Both Wolkins stared at her as they shuffled further away from the tunnel exit.
“If there is glass in the stone, that means we are close to Sanctuary.” The Tokaan craned her head around like if she just looked hard enough, the town would appear.
Just a little further. The pup’s tail wagged happily, exchanging a grin with Petal. But that grin turned into a look of horror. She whipped around to look into the tunnel.

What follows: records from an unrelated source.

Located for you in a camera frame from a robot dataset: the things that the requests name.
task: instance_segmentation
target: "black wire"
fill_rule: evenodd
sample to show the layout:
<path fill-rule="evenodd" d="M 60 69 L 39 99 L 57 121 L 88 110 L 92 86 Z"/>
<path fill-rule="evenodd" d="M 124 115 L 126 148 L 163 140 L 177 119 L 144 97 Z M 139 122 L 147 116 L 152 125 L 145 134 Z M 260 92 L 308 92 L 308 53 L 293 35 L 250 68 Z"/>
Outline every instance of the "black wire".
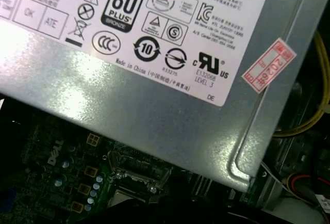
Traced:
<path fill-rule="evenodd" d="M 320 191 L 320 182 L 318 180 L 318 163 L 319 156 L 322 149 L 322 145 L 324 144 L 324 137 L 317 139 L 313 144 L 313 151 L 311 154 L 311 170 L 310 170 L 310 182 L 311 189 L 315 194 L 322 194 Z"/>

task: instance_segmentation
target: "ccc certification mark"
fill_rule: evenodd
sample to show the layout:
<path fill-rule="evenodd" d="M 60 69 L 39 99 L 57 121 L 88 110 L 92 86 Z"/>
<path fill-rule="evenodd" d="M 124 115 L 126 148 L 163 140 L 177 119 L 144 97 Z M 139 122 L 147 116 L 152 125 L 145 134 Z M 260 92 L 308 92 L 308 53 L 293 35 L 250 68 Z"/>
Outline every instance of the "ccc certification mark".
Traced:
<path fill-rule="evenodd" d="M 142 2 L 143 0 L 108 0 L 101 22 L 127 33 L 133 27 Z"/>
<path fill-rule="evenodd" d="M 94 48 L 104 55 L 113 55 L 120 49 L 119 38 L 108 31 L 100 31 L 93 36 Z"/>
<path fill-rule="evenodd" d="M 153 37 L 141 37 L 134 44 L 134 52 L 142 61 L 153 61 L 160 54 L 159 43 Z"/>
<path fill-rule="evenodd" d="M 187 55 L 182 49 L 171 49 L 165 55 L 166 65 L 173 69 L 178 70 L 183 68 L 187 62 Z"/>

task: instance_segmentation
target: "capacitor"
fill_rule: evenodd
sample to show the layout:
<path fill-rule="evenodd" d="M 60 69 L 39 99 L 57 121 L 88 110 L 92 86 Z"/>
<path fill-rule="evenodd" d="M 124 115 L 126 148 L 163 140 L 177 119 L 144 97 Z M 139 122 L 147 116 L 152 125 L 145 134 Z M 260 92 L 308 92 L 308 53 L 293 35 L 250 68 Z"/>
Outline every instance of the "capacitor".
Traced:
<path fill-rule="evenodd" d="M 69 165 L 70 165 L 70 161 L 68 161 L 67 159 L 62 161 L 62 163 L 61 163 L 61 167 L 63 167 L 63 168 L 68 168 Z"/>
<path fill-rule="evenodd" d="M 95 190 L 91 190 L 91 192 L 89 193 L 91 195 L 91 197 L 96 197 L 97 193 Z"/>
<path fill-rule="evenodd" d="M 64 174 L 57 174 L 57 175 L 55 175 L 54 180 L 53 180 L 54 185 L 56 187 L 62 186 L 66 181 L 67 181 L 67 178 L 66 178 L 66 176 Z"/>
<path fill-rule="evenodd" d="M 76 146 L 73 143 L 70 143 L 68 145 L 68 151 L 69 152 L 74 152 L 74 150 L 76 150 Z"/>
<path fill-rule="evenodd" d="M 100 185 L 98 183 L 93 184 L 93 189 L 98 190 L 100 188 Z"/>
<path fill-rule="evenodd" d="M 102 177 L 102 176 L 97 176 L 97 177 L 96 177 L 96 181 L 97 181 L 98 183 L 101 183 L 101 182 L 103 181 L 103 177 Z"/>
<path fill-rule="evenodd" d="M 86 211 L 91 211 L 91 209 L 92 209 L 91 205 L 85 205 L 85 210 Z"/>
<path fill-rule="evenodd" d="M 89 198 L 87 199 L 87 202 L 88 202 L 89 204 L 93 204 L 93 203 L 94 203 L 94 198 L 89 197 Z"/>
<path fill-rule="evenodd" d="M 73 164 L 73 159 L 71 157 L 65 157 L 61 162 L 61 167 L 68 168 L 71 164 Z"/>

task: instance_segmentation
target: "red and white sticker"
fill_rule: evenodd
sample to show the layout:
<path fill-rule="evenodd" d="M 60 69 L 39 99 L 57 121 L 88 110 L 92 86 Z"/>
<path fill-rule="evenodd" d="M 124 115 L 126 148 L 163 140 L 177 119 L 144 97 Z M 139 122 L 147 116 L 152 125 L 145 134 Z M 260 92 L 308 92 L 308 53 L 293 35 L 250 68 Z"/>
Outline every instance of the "red and white sticker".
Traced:
<path fill-rule="evenodd" d="M 297 54 L 278 38 L 242 77 L 261 93 L 296 56 Z"/>

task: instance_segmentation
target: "green circuit board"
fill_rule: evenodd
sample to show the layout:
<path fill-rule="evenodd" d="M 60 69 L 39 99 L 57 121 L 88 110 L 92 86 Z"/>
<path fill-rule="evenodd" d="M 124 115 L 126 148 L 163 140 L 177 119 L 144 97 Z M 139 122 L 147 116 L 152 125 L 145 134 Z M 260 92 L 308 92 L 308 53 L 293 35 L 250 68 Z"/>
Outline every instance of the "green circuit board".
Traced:
<path fill-rule="evenodd" d="M 172 170 L 160 159 L 43 112 L 32 118 L 21 159 L 31 172 L 13 186 L 17 194 L 11 210 L 0 213 L 3 224 L 76 223 L 110 207 L 116 190 L 128 189 L 147 202 L 163 190 Z M 118 180 L 121 170 L 141 179 Z"/>

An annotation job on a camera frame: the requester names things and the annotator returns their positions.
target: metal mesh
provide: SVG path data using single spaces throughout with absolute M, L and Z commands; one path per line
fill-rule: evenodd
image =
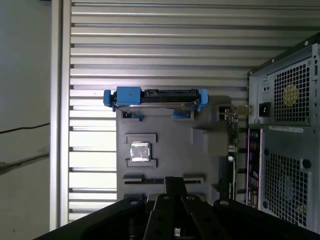
M 300 161 L 271 153 L 266 160 L 265 197 L 269 209 L 292 224 L 307 226 L 308 174 Z
M 310 68 L 306 64 L 275 75 L 274 122 L 305 122 L 309 117 Z

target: ventilated side panel
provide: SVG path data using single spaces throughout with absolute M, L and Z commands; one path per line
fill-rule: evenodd
M 274 78 L 274 122 L 310 122 L 308 63 L 276 72 Z
M 300 171 L 300 161 L 271 153 L 265 166 L 269 209 L 283 220 L 306 227 L 308 174 Z

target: black mount
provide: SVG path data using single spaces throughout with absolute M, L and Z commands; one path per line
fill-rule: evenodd
M 175 230 L 180 229 L 180 236 Z M 155 201 L 126 198 L 36 240 L 318 240 L 297 225 L 233 200 L 213 206 L 188 194 L 182 177 L 165 177 Z

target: ventilation holes
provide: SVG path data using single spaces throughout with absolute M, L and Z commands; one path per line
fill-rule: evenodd
M 266 160 L 265 196 L 280 219 L 307 226 L 308 174 L 300 161 L 271 153 Z
M 306 64 L 277 73 L 274 122 L 305 122 L 309 117 L 310 68 Z

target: port
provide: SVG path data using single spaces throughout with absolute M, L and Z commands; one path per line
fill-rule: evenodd
M 259 104 L 259 117 L 270 117 L 271 102 L 264 102 Z

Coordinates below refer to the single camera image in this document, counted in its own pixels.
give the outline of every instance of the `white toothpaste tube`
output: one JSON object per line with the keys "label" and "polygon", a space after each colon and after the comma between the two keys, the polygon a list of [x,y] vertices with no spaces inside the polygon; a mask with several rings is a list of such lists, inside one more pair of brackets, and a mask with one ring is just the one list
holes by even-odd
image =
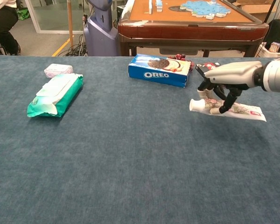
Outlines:
{"label": "white toothpaste tube", "polygon": [[190,111],[196,111],[208,115],[221,116],[221,117],[231,117],[231,118],[241,118],[241,119],[251,119],[251,120],[262,120],[266,122],[266,118],[261,111],[260,107],[249,106],[239,103],[234,103],[231,109],[223,114],[211,114],[210,110],[212,108],[219,108],[223,105],[223,100],[216,99],[201,99],[190,101]]}

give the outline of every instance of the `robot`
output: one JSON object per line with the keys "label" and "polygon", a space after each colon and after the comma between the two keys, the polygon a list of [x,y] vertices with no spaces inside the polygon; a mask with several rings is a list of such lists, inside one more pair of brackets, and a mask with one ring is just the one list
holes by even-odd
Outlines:
{"label": "robot", "polygon": [[[205,72],[204,81],[198,87],[200,98],[212,98],[214,91],[224,100],[220,108],[212,108],[211,114],[227,112],[242,91],[261,86],[264,91],[280,92],[280,59],[273,60],[266,65],[259,61],[235,62],[222,65]],[[224,87],[230,92],[227,97]]]}
{"label": "robot", "polygon": [[112,25],[112,0],[88,0],[94,14],[85,18],[88,56],[119,56],[119,35]]}

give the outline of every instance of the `yellow floor line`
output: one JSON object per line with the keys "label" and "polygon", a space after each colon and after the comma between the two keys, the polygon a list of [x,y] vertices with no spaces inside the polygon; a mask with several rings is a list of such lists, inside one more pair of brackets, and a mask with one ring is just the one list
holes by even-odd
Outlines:
{"label": "yellow floor line", "polygon": [[56,55],[59,54],[59,52],[70,42],[70,39],[68,39],[66,42],[64,42],[64,44],[57,50],[55,51],[55,53],[52,55],[52,57],[55,57]]}

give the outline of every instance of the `oreo cookie image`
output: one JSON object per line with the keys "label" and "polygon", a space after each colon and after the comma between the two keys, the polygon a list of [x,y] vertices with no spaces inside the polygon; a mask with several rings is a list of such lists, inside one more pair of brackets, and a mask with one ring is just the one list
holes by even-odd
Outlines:
{"label": "oreo cookie image", "polygon": [[159,60],[149,60],[148,65],[155,69],[163,69],[169,65],[169,61],[163,58],[160,58]]}
{"label": "oreo cookie image", "polygon": [[181,71],[183,68],[183,65],[181,65],[177,60],[174,59],[168,59],[169,65],[166,68],[163,68],[164,70],[170,70],[170,71]]}

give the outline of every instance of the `mahjong tiles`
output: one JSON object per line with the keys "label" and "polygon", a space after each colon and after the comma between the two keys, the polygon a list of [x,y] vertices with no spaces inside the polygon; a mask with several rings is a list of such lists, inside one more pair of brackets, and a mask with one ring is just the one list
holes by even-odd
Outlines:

A shape solidified in the darkness left behind, the tell-tale clicking spoiling the open air. The glader clung sideways on the wall, just managing to fit in the tunnel. It had found them again. Except, there was nowhere to hide this time.
The long antenna poked out, tapping the ground until they brushed against Olive’s legs. They retracted slightly, then the head slowly came out with mandibles primed to shear.
Persistence muttered something under her breath and shrugged off Petal’s arm.
She snarled at the Tokaan, but struggled to remain standing, as Olive trembled under the sudden change in weight. Persistence paid her anger no heed and firmly pushed the Wolkins. Both fell back in a sprawl on the ground.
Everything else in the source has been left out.